To be sure, this isn’t a conversion to anything like confessional Christianity. And yet there is a kind of conversion that takes place–and one that strays dangerously close to something like Christianity. At the very least, it’s a conversion away from the Nietzschean materialism that characterized Heisenberg. And if we view it more sympathetically, we might even say that it’s a conversion away from the way of nature and to the way of grace, as described in Malick’s beautiful Tree of Life:

 

The nuns taught us there were two ways through life – the way of nature and the way of grace. You have to choose which one you’ll follow. Grace doesn’t try to please itself.
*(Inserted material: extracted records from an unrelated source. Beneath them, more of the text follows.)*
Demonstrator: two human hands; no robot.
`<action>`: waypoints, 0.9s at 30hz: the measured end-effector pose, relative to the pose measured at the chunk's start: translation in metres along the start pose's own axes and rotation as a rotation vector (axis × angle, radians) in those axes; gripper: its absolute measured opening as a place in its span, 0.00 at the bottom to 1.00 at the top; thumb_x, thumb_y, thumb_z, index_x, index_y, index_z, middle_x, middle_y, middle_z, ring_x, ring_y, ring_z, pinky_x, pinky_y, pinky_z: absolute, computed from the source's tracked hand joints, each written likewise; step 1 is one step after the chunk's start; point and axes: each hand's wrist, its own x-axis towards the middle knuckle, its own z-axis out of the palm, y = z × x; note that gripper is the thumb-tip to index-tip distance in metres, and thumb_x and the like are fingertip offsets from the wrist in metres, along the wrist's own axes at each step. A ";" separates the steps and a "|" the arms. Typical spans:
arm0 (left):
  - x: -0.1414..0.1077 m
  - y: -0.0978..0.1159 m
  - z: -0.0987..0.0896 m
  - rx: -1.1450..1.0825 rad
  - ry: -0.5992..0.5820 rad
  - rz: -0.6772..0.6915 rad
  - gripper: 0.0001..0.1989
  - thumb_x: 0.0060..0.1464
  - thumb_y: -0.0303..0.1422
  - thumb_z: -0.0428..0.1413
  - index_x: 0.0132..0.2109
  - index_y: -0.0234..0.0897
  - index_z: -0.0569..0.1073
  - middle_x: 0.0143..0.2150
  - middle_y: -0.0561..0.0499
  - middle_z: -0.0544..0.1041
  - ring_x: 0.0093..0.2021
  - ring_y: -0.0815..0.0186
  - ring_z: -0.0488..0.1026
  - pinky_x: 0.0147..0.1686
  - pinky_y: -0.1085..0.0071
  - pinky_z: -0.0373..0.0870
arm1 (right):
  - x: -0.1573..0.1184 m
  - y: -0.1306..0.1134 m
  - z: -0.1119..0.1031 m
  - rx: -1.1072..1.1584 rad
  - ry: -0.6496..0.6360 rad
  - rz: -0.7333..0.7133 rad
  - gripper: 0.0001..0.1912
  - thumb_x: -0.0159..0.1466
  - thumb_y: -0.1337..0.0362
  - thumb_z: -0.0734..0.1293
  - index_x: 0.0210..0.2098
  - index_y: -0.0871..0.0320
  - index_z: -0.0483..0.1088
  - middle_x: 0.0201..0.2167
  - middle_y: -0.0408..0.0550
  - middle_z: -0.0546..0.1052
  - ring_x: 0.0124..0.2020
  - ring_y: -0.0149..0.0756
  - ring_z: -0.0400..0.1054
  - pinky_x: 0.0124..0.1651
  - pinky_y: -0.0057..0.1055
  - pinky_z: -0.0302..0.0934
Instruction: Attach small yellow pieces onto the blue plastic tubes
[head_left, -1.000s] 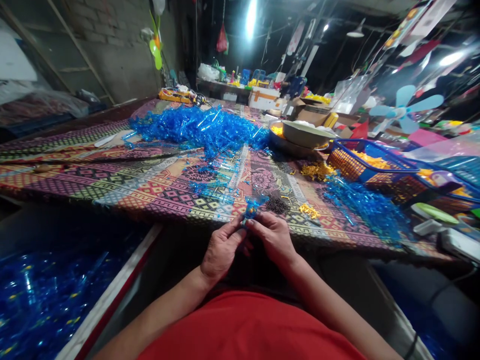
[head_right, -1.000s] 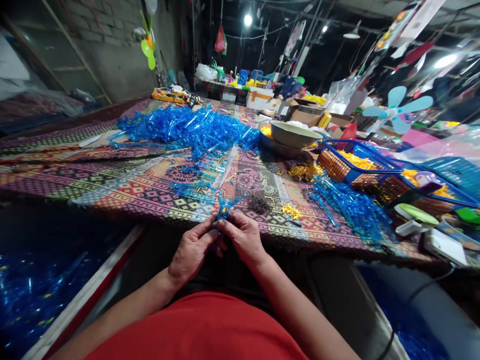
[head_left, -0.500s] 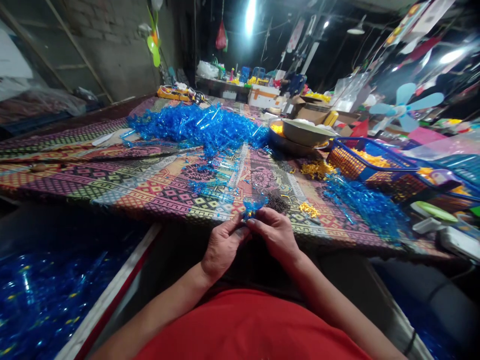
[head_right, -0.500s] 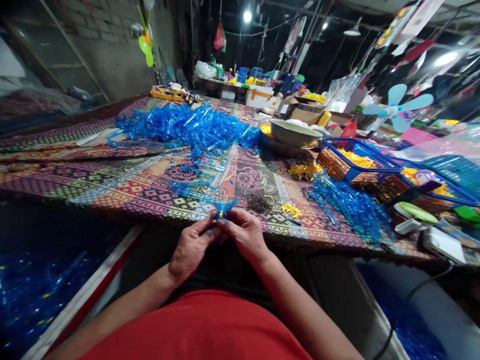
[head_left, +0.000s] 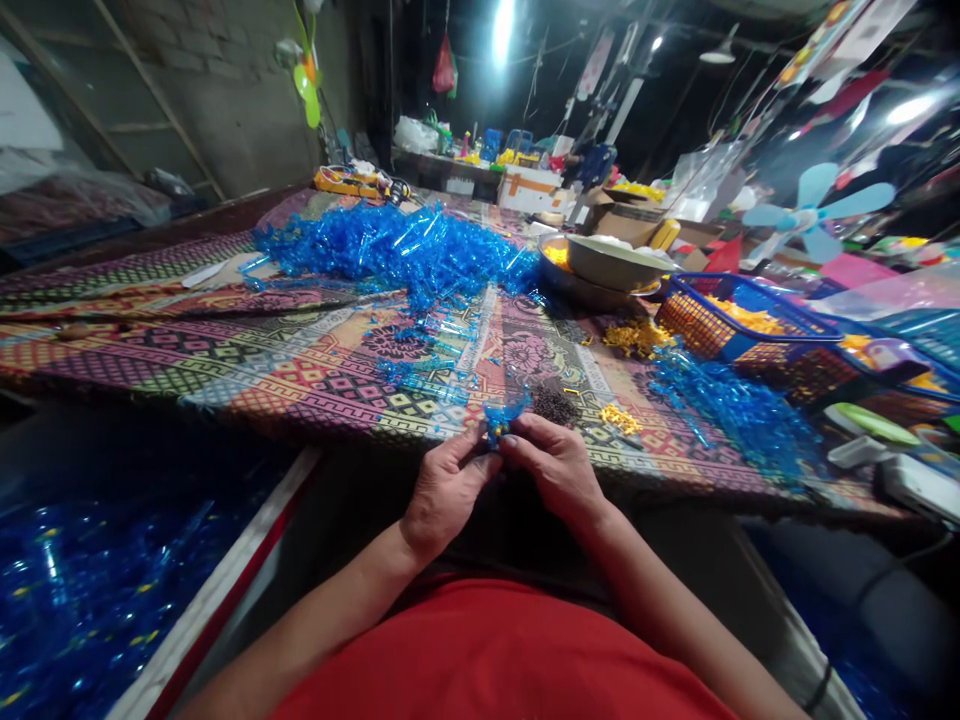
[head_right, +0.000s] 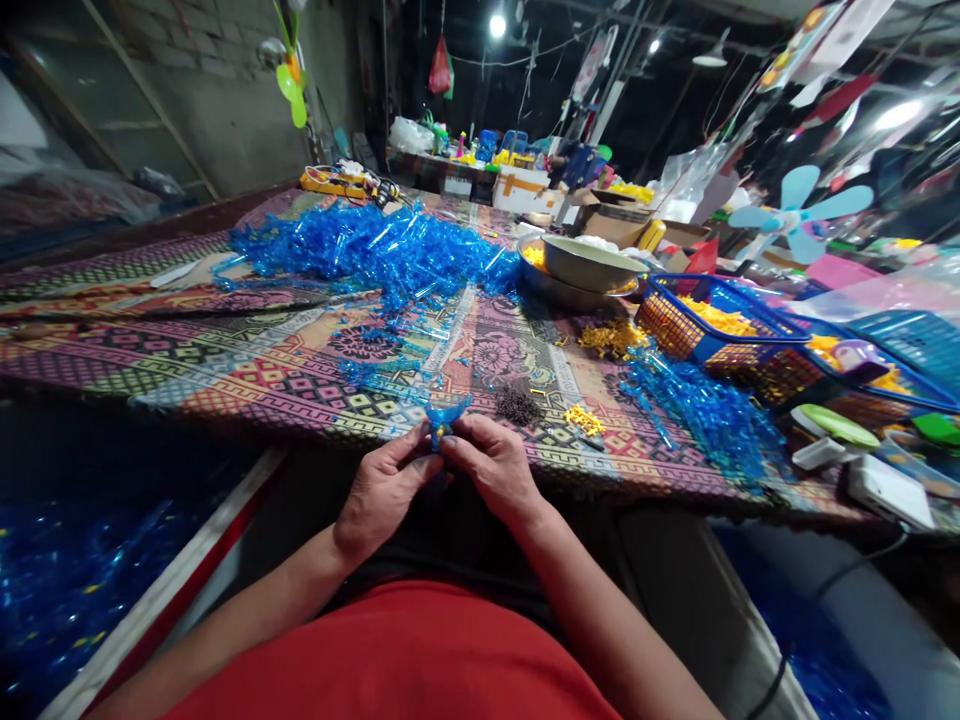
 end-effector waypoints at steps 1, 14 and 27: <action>0.000 0.000 0.000 -0.037 -0.005 -0.020 0.21 0.51 0.33 0.56 0.53 0.40 0.71 0.47 0.51 0.76 0.48 0.60 0.71 0.49 0.64 0.69 | 0.000 0.000 -0.001 -0.005 -0.002 0.004 0.10 0.56 0.58 0.68 0.26 0.60 0.70 0.22 0.40 0.66 0.23 0.26 0.58 0.26 0.24 0.55; 0.003 -0.001 0.001 -0.035 -0.004 -0.010 0.21 0.50 0.33 0.58 0.53 0.40 0.71 0.45 0.50 0.77 0.48 0.62 0.71 0.51 0.66 0.66 | -0.001 -0.001 -0.005 -0.152 -0.039 -0.061 0.11 0.60 0.58 0.63 0.27 0.60 0.67 0.22 0.42 0.65 0.23 0.28 0.58 0.26 0.25 0.54; 0.006 0.002 0.003 -0.299 -0.047 -0.148 0.19 0.48 0.31 0.59 0.49 0.38 0.73 0.42 0.50 0.77 0.39 0.64 0.74 0.41 0.67 0.73 | -0.005 -0.006 -0.007 -0.123 -0.019 -0.008 0.13 0.60 0.55 0.64 0.27 0.59 0.69 0.19 0.41 0.66 0.21 0.28 0.58 0.24 0.26 0.53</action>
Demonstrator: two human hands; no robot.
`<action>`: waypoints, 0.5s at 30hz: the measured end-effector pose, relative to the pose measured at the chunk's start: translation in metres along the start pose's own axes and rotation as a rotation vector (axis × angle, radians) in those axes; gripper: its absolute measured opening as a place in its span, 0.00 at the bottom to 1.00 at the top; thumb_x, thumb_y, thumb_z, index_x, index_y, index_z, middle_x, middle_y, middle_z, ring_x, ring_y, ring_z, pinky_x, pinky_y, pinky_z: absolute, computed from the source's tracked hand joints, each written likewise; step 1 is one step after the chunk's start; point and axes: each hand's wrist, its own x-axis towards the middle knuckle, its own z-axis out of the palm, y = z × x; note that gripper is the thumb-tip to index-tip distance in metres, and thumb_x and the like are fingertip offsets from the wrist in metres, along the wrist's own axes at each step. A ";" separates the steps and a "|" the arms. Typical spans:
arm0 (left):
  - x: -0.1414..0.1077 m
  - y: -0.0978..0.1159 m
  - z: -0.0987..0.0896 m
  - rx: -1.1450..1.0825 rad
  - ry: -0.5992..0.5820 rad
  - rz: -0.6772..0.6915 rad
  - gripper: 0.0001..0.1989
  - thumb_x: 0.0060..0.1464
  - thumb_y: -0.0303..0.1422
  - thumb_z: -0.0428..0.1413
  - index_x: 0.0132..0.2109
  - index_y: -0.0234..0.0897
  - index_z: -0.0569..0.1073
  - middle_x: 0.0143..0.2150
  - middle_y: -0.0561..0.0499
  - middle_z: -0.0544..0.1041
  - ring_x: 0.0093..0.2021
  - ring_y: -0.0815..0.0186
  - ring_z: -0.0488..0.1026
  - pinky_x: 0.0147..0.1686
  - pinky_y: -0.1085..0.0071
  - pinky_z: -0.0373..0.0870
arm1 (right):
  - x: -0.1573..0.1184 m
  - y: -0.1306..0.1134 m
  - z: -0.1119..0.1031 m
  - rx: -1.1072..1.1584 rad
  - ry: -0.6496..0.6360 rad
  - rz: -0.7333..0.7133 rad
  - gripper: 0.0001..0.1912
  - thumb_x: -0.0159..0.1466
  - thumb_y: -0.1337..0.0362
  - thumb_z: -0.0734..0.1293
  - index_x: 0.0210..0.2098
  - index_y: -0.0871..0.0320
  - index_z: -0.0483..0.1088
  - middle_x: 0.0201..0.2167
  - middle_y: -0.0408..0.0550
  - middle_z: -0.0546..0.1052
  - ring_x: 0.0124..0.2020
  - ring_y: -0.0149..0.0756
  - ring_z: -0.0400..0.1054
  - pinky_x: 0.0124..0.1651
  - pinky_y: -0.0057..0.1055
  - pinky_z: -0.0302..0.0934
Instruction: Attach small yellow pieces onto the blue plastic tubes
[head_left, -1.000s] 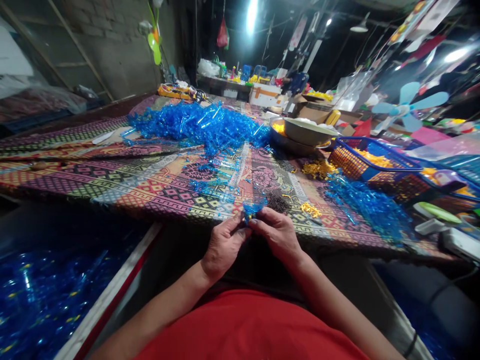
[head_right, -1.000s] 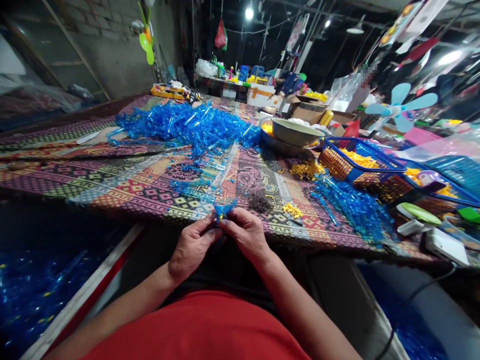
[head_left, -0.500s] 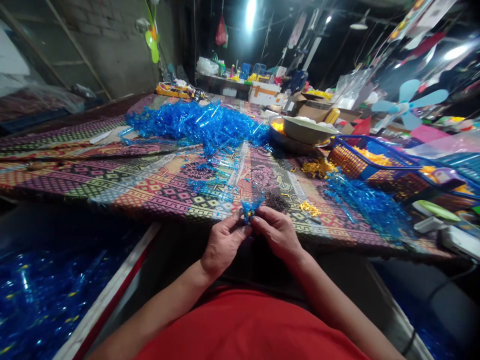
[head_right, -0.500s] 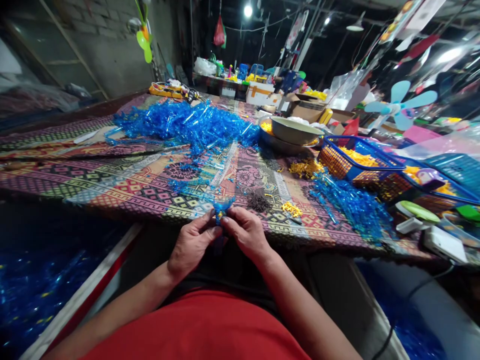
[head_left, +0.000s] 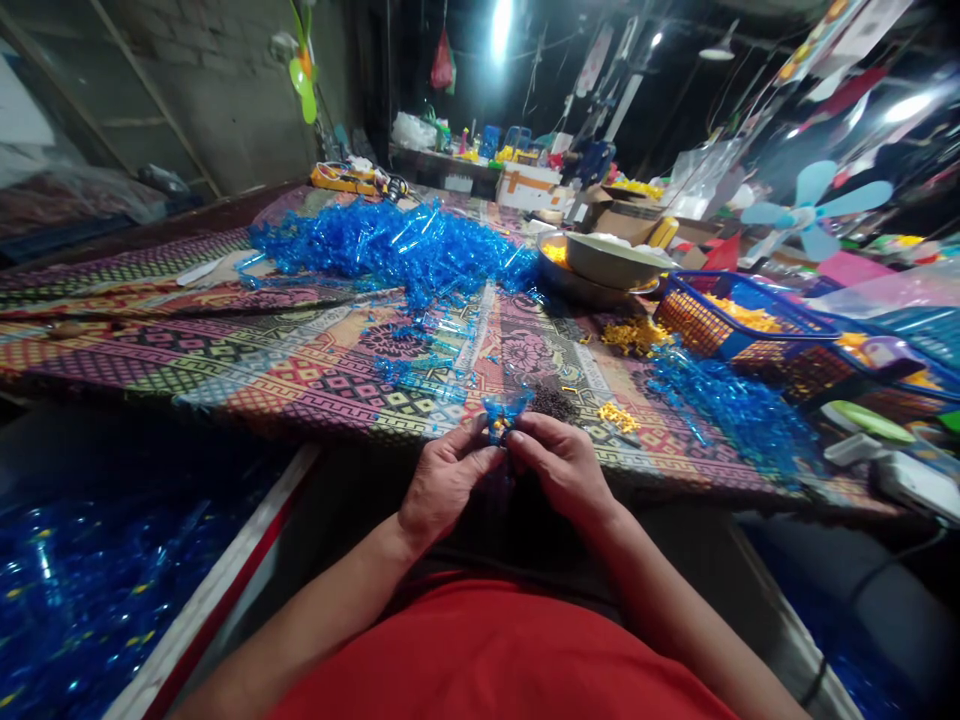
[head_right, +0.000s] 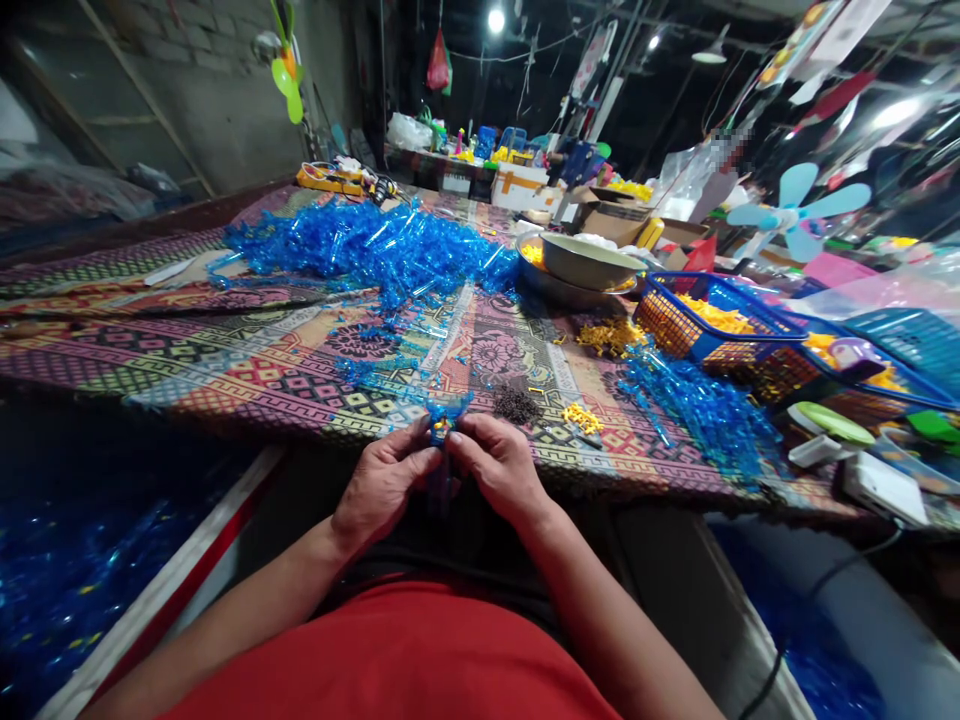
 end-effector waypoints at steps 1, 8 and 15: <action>0.000 -0.001 -0.001 -0.050 -0.006 -0.025 0.19 0.48 0.31 0.59 0.49 0.37 0.72 0.41 0.49 0.77 0.37 0.65 0.75 0.37 0.68 0.74 | 0.000 0.000 0.000 0.040 0.006 0.022 0.13 0.59 0.55 0.65 0.27 0.60 0.70 0.19 0.41 0.66 0.21 0.27 0.58 0.24 0.25 0.53; 0.002 -0.002 -0.013 -0.220 -0.054 -0.108 0.09 0.51 0.33 0.56 0.40 0.33 0.69 0.30 0.52 0.73 0.26 0.63 0.76 0.25 0.64 0.75 | 0.015 0.006 -0.029 -0.212 0.010 0.001 0.15 0.59 0.54 0.65 0.31 0.61 0.70 0.21 0.42 0.68 0.21 0.28 0.58 0.24 0.26 0.52; 0.009 0.002 -0.011 -0.097 -0.040 -0.124 0.08 0.52 0.34 0.53 0.36 0.32 0.66 0.30 0.52 0.71 0.23 0.64 0.75 0.18 0.71 0.72 | 0.029 0.015 -0.025 -1.195 -0.264 -0.187 0.11 0.63 0.63 0.59 0.32 0.60 0.71 0.29 0.52 0.72 0.29 0.35 0.65 0.29 0.28 0.54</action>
Accepts being slighted, forgotten, disliked. Accepts insults and injuries. Nature only wants to please itself. Get others to please it too. Likes to lord it over them. To have its own way. It finds reasons to be unhappy when all the world is shining around it. And love is smiling through all things.

 

If that’s a true reading then the conclusion to the film’s opening monologue explains the Breaking Bad finale perfectly: “The nuns taught us that no one who loves the way of grace ever comes to a bad end.”